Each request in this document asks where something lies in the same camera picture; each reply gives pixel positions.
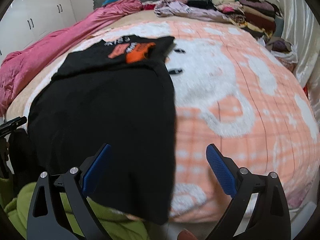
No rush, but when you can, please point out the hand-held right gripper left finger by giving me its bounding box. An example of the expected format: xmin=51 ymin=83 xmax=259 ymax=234
xmin=26 ymin=144 xmax=112 ymax=240

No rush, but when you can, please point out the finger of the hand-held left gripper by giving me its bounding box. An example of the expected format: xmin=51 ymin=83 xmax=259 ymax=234
xmin=0 ymin=116 xmax=27 ymax=137

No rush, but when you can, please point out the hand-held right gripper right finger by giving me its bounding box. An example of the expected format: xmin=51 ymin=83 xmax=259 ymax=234
xmin=205 ymin=144 xmax=292 ymax=240

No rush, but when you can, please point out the black t-shirt orange print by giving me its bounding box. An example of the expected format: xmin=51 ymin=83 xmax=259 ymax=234
xmin=27 ymin=35 xmax=178 ymax=225

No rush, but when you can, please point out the plastic bag of clothes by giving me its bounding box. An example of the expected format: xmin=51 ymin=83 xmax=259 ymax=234
xmin=266 ymin=39 xmax=299 ymax=71

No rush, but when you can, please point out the stack of folded clothes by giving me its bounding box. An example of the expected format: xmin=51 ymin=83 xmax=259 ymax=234
xmin=211 ymin=0 xmax=284 ymax=39

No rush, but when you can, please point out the person's right hand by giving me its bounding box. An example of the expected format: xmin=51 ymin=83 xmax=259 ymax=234
xmin=177 ymin=229 xmax=197 ymax=240

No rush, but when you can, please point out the orange and white patterned blanket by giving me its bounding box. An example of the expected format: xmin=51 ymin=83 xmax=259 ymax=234
xmin=5 ymin=17 xmax=320 ymax=223

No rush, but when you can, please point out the pink quilt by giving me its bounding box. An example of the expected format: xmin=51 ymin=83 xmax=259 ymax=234
xmin=0 ymin=0 xmax=143 ymax=117

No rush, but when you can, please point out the white wardrobe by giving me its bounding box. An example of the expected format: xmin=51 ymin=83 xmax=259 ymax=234
xmin=0 ymin=0 xmax=75 ymax=58

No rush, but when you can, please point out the lilac crumpled garment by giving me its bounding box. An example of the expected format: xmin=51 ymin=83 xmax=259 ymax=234
xmin=154 ymin=0 xmax=232 ymax=22

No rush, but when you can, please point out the blue fuzzy cloth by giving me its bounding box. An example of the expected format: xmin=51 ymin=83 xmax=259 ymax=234
xmin=102 ymin=0 xmax=135 ymax=7

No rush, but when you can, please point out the white satin curtain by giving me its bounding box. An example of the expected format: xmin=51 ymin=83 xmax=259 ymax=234
xmin=275 ymin=0 xmax=320 ymax=100

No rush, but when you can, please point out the black crumpled garment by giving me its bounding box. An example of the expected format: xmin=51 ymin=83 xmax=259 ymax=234
xmin=187 ymin=0 xmax=213 ymax=10

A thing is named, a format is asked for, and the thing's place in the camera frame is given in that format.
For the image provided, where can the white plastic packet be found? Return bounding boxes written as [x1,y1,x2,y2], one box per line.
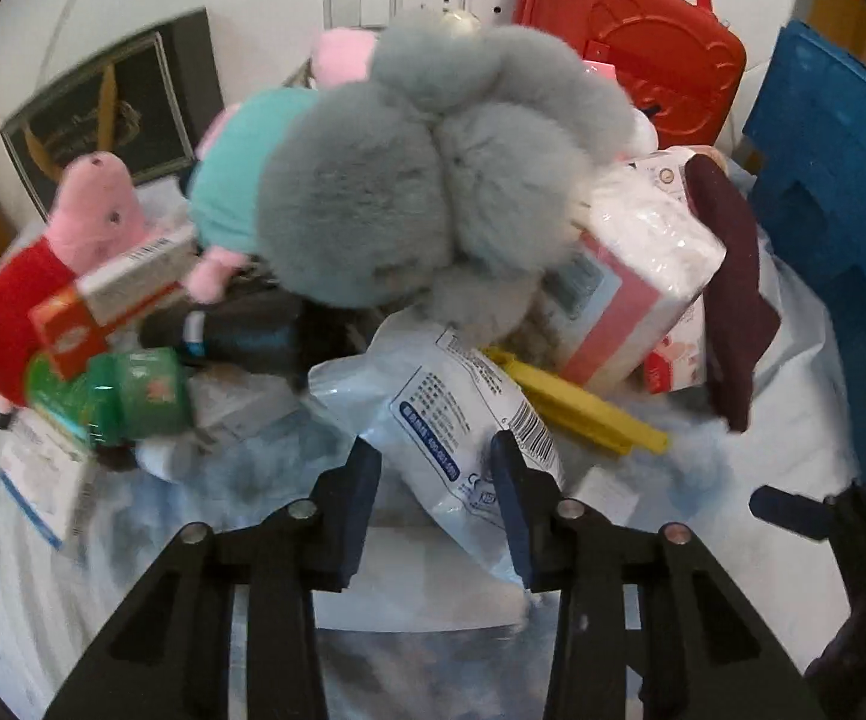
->
[307,307,567,593]

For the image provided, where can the pig plush red dress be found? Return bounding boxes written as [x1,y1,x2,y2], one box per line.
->
[0,152,153,421]

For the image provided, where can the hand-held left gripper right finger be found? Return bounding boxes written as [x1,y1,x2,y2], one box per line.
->
[489,431,828,720]

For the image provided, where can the red medicine box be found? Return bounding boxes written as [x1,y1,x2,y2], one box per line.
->
[28,229,198,382]

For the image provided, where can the white blue medicine box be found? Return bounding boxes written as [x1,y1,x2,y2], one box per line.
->
[0,412,97,550]

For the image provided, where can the yellow plastic clip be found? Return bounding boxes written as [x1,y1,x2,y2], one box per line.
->
[484,347,668,458]

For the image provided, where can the white cloth-covered round desktop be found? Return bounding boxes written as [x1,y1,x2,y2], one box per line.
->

|---|

### Aim of the task:
Make an exact copy of the records, pictures excluded.

### Problem solution:
Each request in this document asks where something lies in the same camera picture; each reply gives pixel positions.
No rush, but when you can, please point out the hand-held right gripper left finger by giving me its bounding box. An example of the expected format: xmin=51 ymin=83 xmax=259 ymax=234
xmin=26 ymin=144 xmax=112 ymax=240

No rush, but when you can, please point out the finger of the hand-held left gripper by giving me its bounding box. An example of the expected format: xmin=51 ymin=83 xmax=259 ymax=234
xmin=0 ymin=116 xmax=27 ymax=137

No rush, but when you can, please point out the hand-held right gripper right finger by giving me its bounding box. An example of the expected format: xmin=51 ymin=83 xmax=259 ymax=234
xmin=205 ymin=144 xmax=292 ymax=240

No rush, but when you can, please point out the black t-shirt orange print by giving me its bounding box. An example of the expected format: xmin=51 ymin=83 xmax=259 ymax=234
xmin=27 ymin=35 xmax=178 ymax=225

No rush, but when you can, please point out the plastic bag of clothes by giving me its bounding box. An example of the expected format: xmin=51 ymin=83 xmax=259 ymax=234
xmin=266 ymin=39 xmax=299 ymax=71

No rush, but when you can, please point out the stack of folded clothes by giving me its bounding box. An example of the expected format: xmin=51 ymin=83 xmax=259 ymax=234
xmin=211 ymin=0 xmax=284 ymax=39

No rush, but when you can, please point out the person's right hand by giving me its bounding box. An example of the expected format: xmin=51 ymin=83 xmax=259 ymax=234
xmin=177 ymin=229 xmax=197 ymax=240

No rush, but when you can, please point out the orange and white patterned blanket by giving me its bounding box. An example of the expected format: xmin=51 ymin=83 xmax=259 ymax=234
xmin=5 ymin=17 xmax=320 ymax=223

No rush, but when you can, please point out the pink quilt by giving me its bounding box. An example of the expected format: xmin=51 ymin=83 xmax=259 ymax=234
xmin=0 ymin=0 xmax=143 ymax=117

No rush, but when you can, please point out the white wardrobe by giving me its bounding box. An example of the expected format: xmin=51 ymin=83 xmax=259 ymax=234
xmin=0 ymin=0 xmax=75 ymax=58

No rush, but when you can, please point out the lilac crumpled garment by giving me its bounding box. An example of the expected format: xmin=51 ymin=83 xmax=259 ymax=234
xmin=154 ymin=0 xmax=232 ymax=22

No rush, but when you can, please point out the blue fuzzy cloth by giving me its bounding box. An example of the expected format: xmin=51 ymin=83 xmax=259 ymax=234
xmin=102 ymin=0 xmax=135 ymax=7

No rush, but when you can, please point out the white satin curtain by giving me its bounding box. An example of the expected format: xmin=51 ymin=83 xmax=259 ymax=234
xmin=275 ymin=0 xmax=320 ymax=100

No rush, but when you can, please point out the black crumpled garment by giving me its bounding box. An example of the expected format: xmin=51 ymin=83 xmax=259 ymax=234
xmin=187 ymin=0 xmax=213 ymax=10

A thing is named, a format is asked for, and the thing's place in the camera frame is given in that format.
For the image provided, where can the white plastic packet be found? Return bounding boxes written as [x1,y1,x2,y2], one box per line.
->
[307,307,567,593]

For the image provided, where can the pig plush red dress be found? Return bounding boxes written as [x1,y1,x2,y2], one box per line.
->
[0,152,153,421]

For the image provided, where can the hand-held left gripper right finger be found? Return bounding boxes written as [x1,y1,x2,y2], one box per line.
->
[489,431,828,720]

For the image provided, where can the red medicine box be found? Return bounding boxes written as [x1,y1,x2,y2], one box per line.
->
[28,229,198,382]

For the image provided, where can the white blue medicine box be found? Return bounding boxes written as [x1,y1,x2,y2], one box per line.
->
[0,412,97,550]

For the image provided, where can the yellow plastic clip be found? Return bounding boxes written as [x1,y1,x2,y2], one box per line.
->
[484,347,668,458]

For the image provided, where can the white cloth-covered round desktop be found? Return bounding boxes written as [x1,y1,x2,y2], one box per line.
->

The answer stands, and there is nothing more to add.